> [TASK INSTRUCTIONS] Answer with a number only: how many lines of the data contain "that"?

> [SOURCE INFORMATION]
[Start of section]
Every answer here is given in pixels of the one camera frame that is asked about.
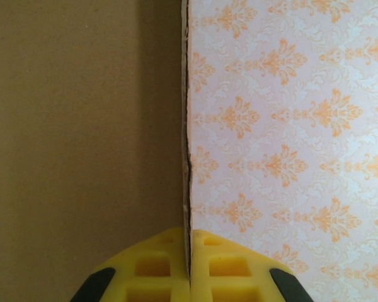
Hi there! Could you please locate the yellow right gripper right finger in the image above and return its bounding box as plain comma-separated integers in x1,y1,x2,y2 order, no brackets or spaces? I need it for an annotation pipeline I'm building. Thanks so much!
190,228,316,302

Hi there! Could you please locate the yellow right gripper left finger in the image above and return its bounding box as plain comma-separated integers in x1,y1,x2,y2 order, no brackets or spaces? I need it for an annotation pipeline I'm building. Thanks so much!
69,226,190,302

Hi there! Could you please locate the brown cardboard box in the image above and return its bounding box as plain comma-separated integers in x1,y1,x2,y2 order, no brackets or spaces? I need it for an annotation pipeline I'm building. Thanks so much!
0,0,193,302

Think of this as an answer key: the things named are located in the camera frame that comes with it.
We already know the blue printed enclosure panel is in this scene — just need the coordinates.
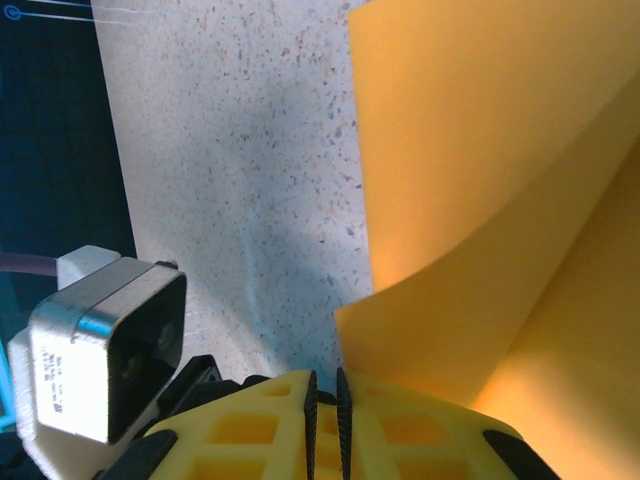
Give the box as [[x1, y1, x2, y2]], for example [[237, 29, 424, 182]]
[End of section]
[Start of section]
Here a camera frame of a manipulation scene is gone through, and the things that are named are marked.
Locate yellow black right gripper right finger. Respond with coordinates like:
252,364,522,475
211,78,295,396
[End of section]
> [EXPECTED ANSWER] 3